Exercise aim = Quote the listing below in its entirety, omitting every image.

Raw data =
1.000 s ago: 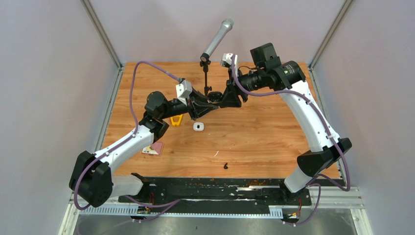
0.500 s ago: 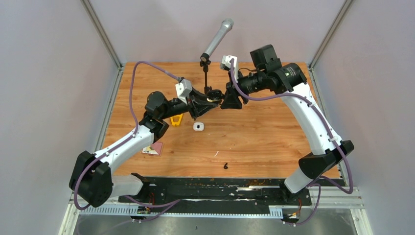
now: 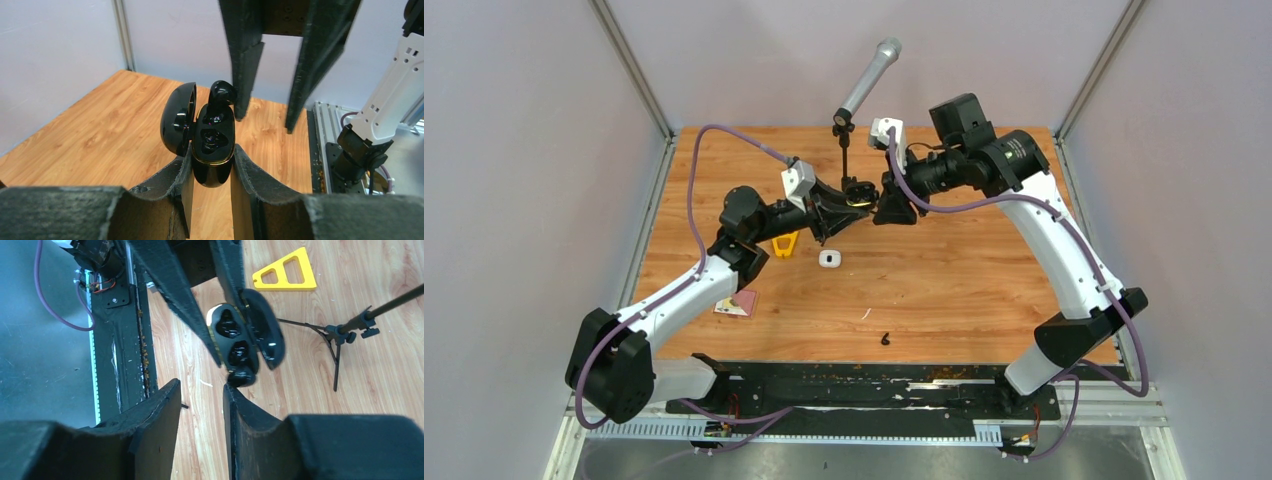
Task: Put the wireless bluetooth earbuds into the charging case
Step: Adjust the right earbud in the right side groove of the charging case.
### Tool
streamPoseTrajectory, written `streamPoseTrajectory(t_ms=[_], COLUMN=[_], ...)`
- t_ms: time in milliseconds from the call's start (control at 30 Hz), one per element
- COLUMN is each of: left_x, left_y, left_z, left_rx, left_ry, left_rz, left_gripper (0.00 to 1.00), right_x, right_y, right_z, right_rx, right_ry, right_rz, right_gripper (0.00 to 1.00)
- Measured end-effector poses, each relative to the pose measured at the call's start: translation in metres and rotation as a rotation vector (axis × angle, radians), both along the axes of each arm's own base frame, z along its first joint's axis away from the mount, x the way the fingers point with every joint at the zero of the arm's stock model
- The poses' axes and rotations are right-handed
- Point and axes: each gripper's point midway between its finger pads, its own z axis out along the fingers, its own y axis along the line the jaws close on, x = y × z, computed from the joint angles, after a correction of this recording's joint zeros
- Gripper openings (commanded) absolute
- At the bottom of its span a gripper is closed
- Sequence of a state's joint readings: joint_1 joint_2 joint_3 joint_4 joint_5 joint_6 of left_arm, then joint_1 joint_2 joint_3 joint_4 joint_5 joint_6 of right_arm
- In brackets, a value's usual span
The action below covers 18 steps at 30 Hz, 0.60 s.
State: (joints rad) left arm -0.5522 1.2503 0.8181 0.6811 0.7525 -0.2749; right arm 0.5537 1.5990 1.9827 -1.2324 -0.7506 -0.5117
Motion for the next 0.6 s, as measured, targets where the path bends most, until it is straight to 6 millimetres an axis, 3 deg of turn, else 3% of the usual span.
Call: streamPoseTrajectory(t_ms=[433, 600], left_x=[0.002, -0.001], left_y=[-0.001, -0.001], left_z=[-0.006, -0.007], left_rx=[0.013, 0.017], left_ry=[0.017, 0.014], left_rz=[-0.003, -0.018], left_gripper=[0.00, 0.00], right_x=[-0.012, -0.019], right_y=[0.009, 0.004], right_z=[0.009, 0.025], right_rx=[0.009, 0.020], right_ry=[-0.032, -0.102], right_rz=[0.056, 0.103], right_gripper=[0.34, 0.36])
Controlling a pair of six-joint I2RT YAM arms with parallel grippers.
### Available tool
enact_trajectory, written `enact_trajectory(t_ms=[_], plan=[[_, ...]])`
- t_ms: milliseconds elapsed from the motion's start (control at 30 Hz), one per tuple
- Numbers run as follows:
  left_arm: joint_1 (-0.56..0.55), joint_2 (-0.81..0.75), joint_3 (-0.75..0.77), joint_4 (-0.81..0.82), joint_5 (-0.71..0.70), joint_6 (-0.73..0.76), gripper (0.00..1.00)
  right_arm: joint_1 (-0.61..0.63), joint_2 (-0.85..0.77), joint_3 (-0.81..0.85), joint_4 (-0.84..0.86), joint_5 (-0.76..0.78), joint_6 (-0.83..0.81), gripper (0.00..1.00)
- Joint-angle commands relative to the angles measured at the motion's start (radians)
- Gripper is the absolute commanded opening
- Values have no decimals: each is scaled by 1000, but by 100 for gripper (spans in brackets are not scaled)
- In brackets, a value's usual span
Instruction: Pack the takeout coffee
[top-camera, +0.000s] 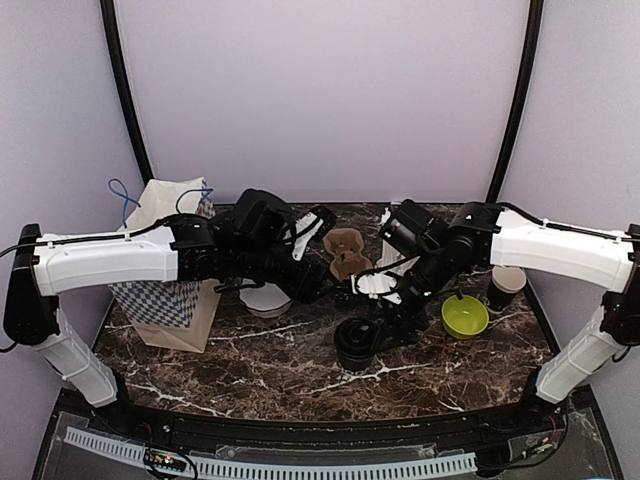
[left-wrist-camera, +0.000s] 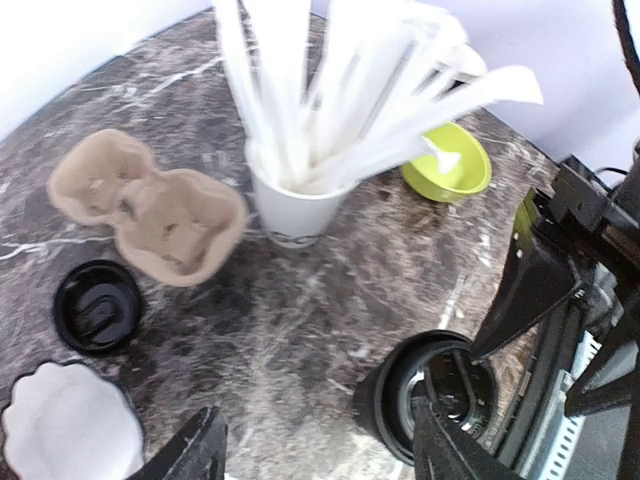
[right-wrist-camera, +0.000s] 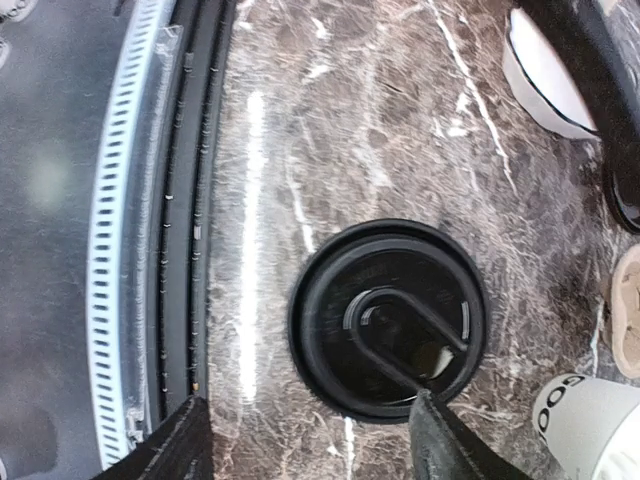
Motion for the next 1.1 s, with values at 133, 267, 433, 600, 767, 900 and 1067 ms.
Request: enact_trajectory(t_ms=[133,267,433,600,767,900,1067], plan=[[2,-125,-45,-51,-327,-128,75,35,100,69,65,155,30,84],[18,-162,-84,-52,-364,-158,75,50,132,84,59,170,30,84],[31,-190,-117,-34,-349,-165,75,63,158,86,58,185,34,84],[38,-198,-136,-25,-339,-166,75,70,176,95,51,180,37,81],[42,-200,-142,-23,-335,-163,75,72,172,109,38,182,36,67],[54,-208,-141,-25,-331,-159,75,72,124,108,-1,169,6,61],[75,-213,-132,-29,-334,-145,75,66,-38,19,-60,131,-69,61]])
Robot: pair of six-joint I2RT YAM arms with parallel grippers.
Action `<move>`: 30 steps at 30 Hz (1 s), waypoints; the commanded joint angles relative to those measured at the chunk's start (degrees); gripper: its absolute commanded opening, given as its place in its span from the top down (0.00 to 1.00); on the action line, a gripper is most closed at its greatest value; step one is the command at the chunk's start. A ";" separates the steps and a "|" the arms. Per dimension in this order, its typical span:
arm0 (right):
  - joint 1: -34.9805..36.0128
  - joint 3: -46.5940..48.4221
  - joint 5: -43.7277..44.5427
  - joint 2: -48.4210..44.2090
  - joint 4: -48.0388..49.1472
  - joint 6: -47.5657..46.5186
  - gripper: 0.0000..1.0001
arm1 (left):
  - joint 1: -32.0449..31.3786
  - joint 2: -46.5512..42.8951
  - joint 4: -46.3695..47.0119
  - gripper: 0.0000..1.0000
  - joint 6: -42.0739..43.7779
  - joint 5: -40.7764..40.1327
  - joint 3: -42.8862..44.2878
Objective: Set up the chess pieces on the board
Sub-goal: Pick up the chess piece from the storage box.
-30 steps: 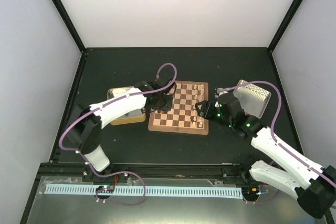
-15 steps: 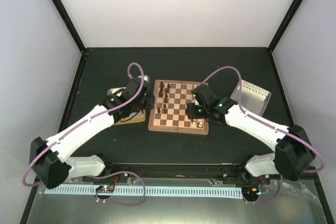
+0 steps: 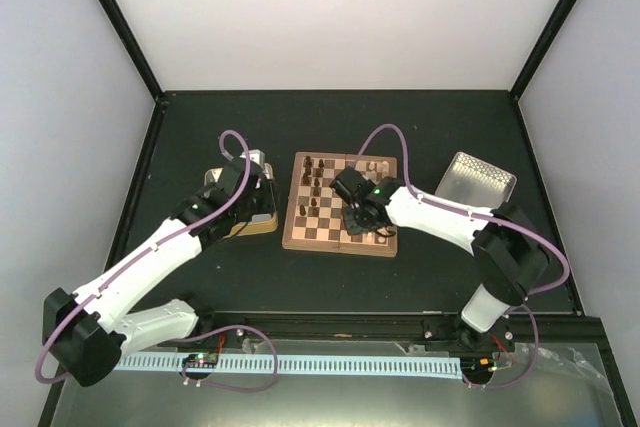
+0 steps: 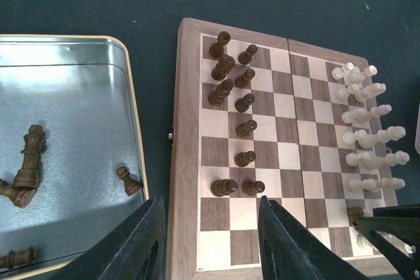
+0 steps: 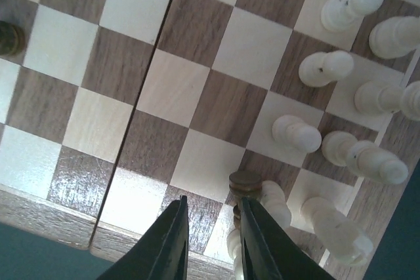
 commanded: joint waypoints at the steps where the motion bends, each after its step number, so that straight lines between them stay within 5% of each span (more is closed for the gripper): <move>1: 1.63 2.22 4.70 1.53 -3.49 0.68 0.76 | 0.68 -0.97 2.23 0.60 0.81 2.06 -0.65; 21: 4.75 5.71 14.11 8.77 -6.13 4.87 0.69 | 1.70 -0.55 1.79 0.60 0.81 3.36 -0.93; 30: 4.74 4.81 8.13 9.31 -2.75 3.64 0.69 | 2.09 -0.43 1.28 0.60 1.03 3.46 -0.78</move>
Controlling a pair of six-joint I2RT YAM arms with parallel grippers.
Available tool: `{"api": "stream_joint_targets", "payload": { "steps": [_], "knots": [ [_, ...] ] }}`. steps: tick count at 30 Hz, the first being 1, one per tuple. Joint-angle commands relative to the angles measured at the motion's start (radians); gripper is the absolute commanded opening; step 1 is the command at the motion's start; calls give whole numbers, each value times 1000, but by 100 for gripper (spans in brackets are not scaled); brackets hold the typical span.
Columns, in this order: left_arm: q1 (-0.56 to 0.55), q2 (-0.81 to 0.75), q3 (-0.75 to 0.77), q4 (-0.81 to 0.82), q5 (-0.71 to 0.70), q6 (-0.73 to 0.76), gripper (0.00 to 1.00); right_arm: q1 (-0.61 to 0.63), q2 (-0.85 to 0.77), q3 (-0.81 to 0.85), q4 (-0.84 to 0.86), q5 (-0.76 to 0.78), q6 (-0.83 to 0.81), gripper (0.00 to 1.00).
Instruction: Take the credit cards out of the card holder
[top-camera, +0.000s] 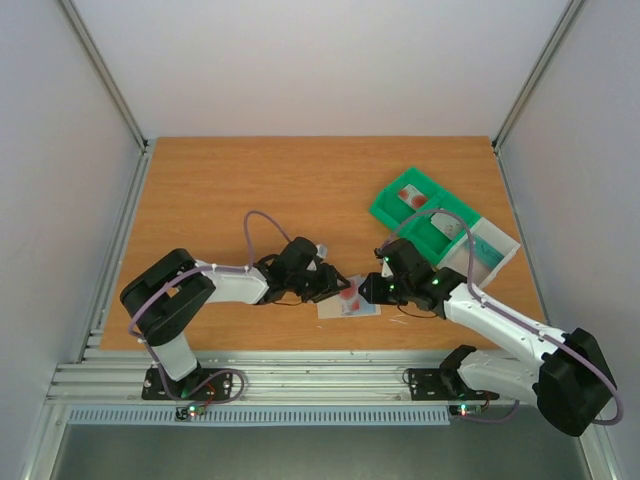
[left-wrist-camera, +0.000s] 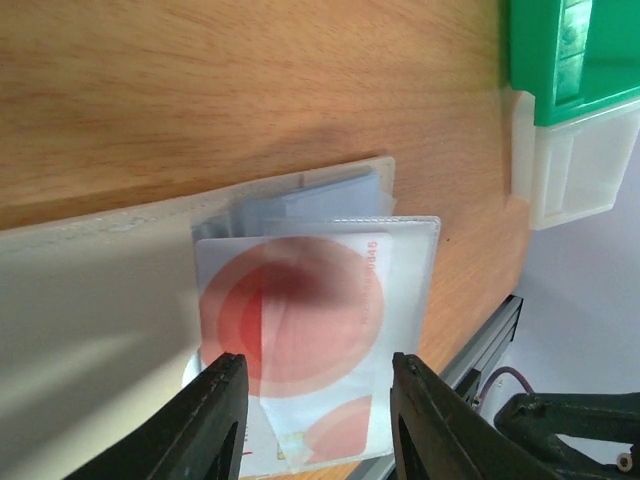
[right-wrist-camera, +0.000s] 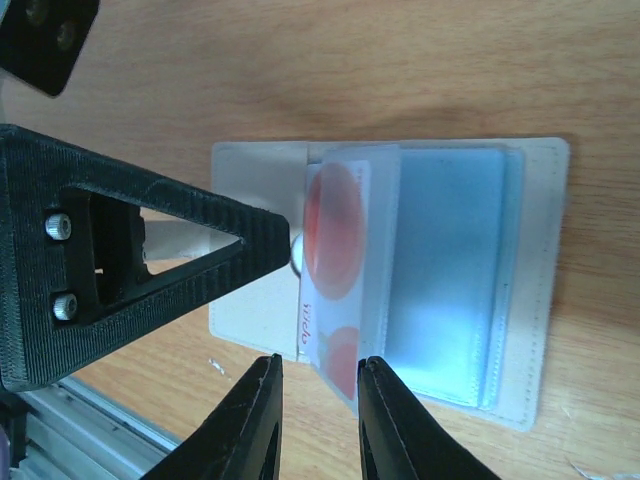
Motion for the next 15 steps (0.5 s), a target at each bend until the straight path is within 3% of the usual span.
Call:
{"api": "stream_joint_targets", "payload": {
  "steps": [1, 10, 15],
  "knots": [
    [12, -22, -17, -9, -24, 24, 40, -4, 49, 26, 54, -63, -1, 24],
    [20, 4, -38, 10, -21, 28, 41, -6, 245, 47, 4, 44, -25, 22],
    [20, 19, -40, 37, -15, 25, 41, -5, 274, 19, -16, 129, -35, 21]
  ]
}}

Solution for this task =
1.000 s ago: 
0.500 s ago: 
now: 
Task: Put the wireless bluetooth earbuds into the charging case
Step: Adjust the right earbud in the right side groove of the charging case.
### Tool
streamPoseTrajectory, written `streamPoseTrajectory(t_ms=[_], COLUMN=[_], ...)`
- t_ms: time in milliseconds from the call's start (control at 30 Hz), one per element
- COLUMN is each of: left_x, left_y, left_z, left_rx, left_ry, left_rz, left_gripper (0.00 to 1.00), right_x, right_y, right_z, right_rx, right_ry, right_rz, right_gripper (0.00 to 1.00)
- Measured end-effector poses, each relative to the pose measured at the call's start: translation in metres and rotation as a rotation vector (axis × angle, radians), both along the axes of each arm's own base frame, z along its first joint's axis away from the mount, x the way the fingers point with every joint at the zero of the arm's stock model
- The poses' axes and rotations are right-handed
- Point and axes: each gripper's point midway between its finger pads, its own z axis out along the fingers, its own y axis along the line the jaws close on, x = y × z, computed from the joint angles, after a correction of this recording's joint zeros
- Gripper openings (commanded) absolute
- At the bottom of its span a gripper is closed
- Sequence of a state's joint readings: joint_1 joint_2 joint_3 joint_4 joint_5 joint_6 of left_arm, then joint_1 joint_2 joint_3 joint_4 joint_5 joint_6 of right_arm
- In brackets, a value's usual span
The action below covers 18 steps at 30 Hz, 0.60 s.
State: (joints rad) left arm -0.5522 1.2503 0.8181 0.6811 0.7525 -0.2749; right arm 0.5537 1.5990 1.9827 -1.2324 -0.7506 -0.5117
Motion for the next 0.6 s, as measured, targets where the path bends most, until it is straight to 6 millimetres an axis, 3 deg of turn, else 3% of the usual span.
Call: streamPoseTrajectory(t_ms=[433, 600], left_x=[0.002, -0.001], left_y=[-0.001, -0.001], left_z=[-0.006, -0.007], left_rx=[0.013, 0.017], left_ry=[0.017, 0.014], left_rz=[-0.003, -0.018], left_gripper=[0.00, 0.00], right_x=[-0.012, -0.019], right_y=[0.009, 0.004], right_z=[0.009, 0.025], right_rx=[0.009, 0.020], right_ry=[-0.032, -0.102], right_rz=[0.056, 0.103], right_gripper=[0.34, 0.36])
Controlling a pair of six-joint I2RT YAM arms with parallel grippers.
### Available tool
enact_trajectory, written `enact_trajectory(t_ms=[_], plan=[[_, ...]])`
- t_ms: milliseconds elapsed from the motion's start (control at 30 Hz), one per tuple
- Numbers run as follows:
  left_arm: joint_1 (-0.56..0.55), joint_2 (-0.81..0.75), joint_3 (-0.75..0.77), joint_4 (-0.81..0.82), joint_5 (-0.71..0.70), joint_6 (-0.73..0.76), gripper (0.00..1.00)
  right_arm: joint_1 (-0.61..0.63), joint_2 (-0.85..0.77), joint_3 (-0.81..0.85), joint_4 (-0.84..0.86), joint_5 (-0.76..0.78), joint_6 (-0.83..0.81), gripper (0.00..1.00)
- Joint-angle commands relative to the angles measured at the motion's start (radians)
- Gripper is the absolute commanded opening
- Values have no decimals: each is scaled by 1000, but by 100 for gripper (spans in brackets are not scaled)
- In brackets, a value's usual span
Instruction: Pack the takeout coffee
[top-camera, +0.000s] 
[left-wrist-camera, +0.000s] 
[right-wrist-camera, +0.000s] 
Motion for the next 1.1 s, with values at 133, 267, 433, 600, 767, 900 and 1067 ms.
Request: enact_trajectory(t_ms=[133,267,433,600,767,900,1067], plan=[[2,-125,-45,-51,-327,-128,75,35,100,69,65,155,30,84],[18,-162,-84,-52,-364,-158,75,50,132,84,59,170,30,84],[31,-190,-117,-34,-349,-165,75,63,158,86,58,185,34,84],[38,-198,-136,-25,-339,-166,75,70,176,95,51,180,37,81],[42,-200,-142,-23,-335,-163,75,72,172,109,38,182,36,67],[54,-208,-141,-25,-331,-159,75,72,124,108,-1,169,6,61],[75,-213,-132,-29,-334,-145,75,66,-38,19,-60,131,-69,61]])
Robot: pair of six-joint I2RT YAM arms with parallel grippers.
Action `<move>`: 30 steps at 30 Hz (1 s), waypoints; the commanded joint angles relative to those measured at the chunk's start (degrees); gripper: its absolute commanded opening, given as its place in its span from the top down (0.00 to 1.00); on the action line, a gripper is most closed at its greatest value; step one is the command at the chunk's start. A ";" separates the steps and a "|" the arms. Per dimension in this order, its typical span:
arm0 (right):
  - joint 1: -34.9805..36.0128
  - joint 3: -46.5940..48.4221
  - joint 5: -43.7277..44.5427
  - joint 2: -48.4210..44.2090
  - joint 4: -48.0388..49.1472
  - joint 6: -47.5657..46.5186
  - gripper: 0.0000..1.0001
arm1 (left):
  - joint 1: -32.0449..31.3786
  - joint 2: -46.5512..42.8951
  - joint 4: -46.3695..47.0119
  - gripper: 0.0000..1.0000
  - joint 6: -42.0739..43.7779
  - joint 5: -40.7764..40.1327
  - joint 3: -42.8862..44.2878
Objective: Set up the chess pieces on the board
Sub-goal: Pick up the chess piece from the storage box.
-30 steps: 
-15 steps: 
+0 steps: 
+0 steps: 
+0 steps: 
 commanded: joint waypoints at the steps where the motion bends, each after its step number, so that straight lines between them stay within 5% of each span (more is closed for the gripper): <move>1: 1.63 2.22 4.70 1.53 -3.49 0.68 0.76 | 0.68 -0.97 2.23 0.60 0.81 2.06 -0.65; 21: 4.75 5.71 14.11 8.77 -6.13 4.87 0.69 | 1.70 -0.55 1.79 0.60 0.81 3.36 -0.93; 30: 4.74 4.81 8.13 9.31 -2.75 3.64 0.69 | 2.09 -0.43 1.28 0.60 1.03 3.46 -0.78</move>
Controlling a pair of six-joint I2RT YAM arms with parallel grippers.
Available tool: `{"api": "stream_joint_targets", "payload": { "steps": [_], "knots": [ [_, ...] ] }}`. steps: tick count at 30 Hz, the first being 1, one per tuple. Joint-angle commands relative to the angles measured at the motion's start (radians); gripper is the absolute commanded opening; step 1 is the command at the motion's start; calls give whole numbers, each value times 1000, but by 100 for gripper (spans in brackets are not scaled); brackets hold the typical span.
Columns, in this order: left_arm: q1 (-0.56 to 0.55), q2 (-0.81 to 0.75), q3 (-0.75 to 0.77), q4 (-0.81 to 0.82), q5 (-0.71 to 0.70), q6 (-0.73 to 0.76), gripper (0.00 to 1.00); right_arm: q1 (-0.61 to 0.63), q2 (-0.85 to 0.77), q3 (-0.81 to 0.85), q4 (-0.84 to 0.86), q5 (-0.76 to 0.78), q6 (-0.83 to 0.81), gripper (0.00 to 1.00).
Instruction: Take the credit cards out of the card holder
[top-camera, +0.000s] 
[left-wrist-camera, +0.000s] 
[right-wrist-camera, +0.000s] 
Motion for the next 15 steps (0.5 s), a target at each bend until the straight path is within 3% of the usual span.
Call:
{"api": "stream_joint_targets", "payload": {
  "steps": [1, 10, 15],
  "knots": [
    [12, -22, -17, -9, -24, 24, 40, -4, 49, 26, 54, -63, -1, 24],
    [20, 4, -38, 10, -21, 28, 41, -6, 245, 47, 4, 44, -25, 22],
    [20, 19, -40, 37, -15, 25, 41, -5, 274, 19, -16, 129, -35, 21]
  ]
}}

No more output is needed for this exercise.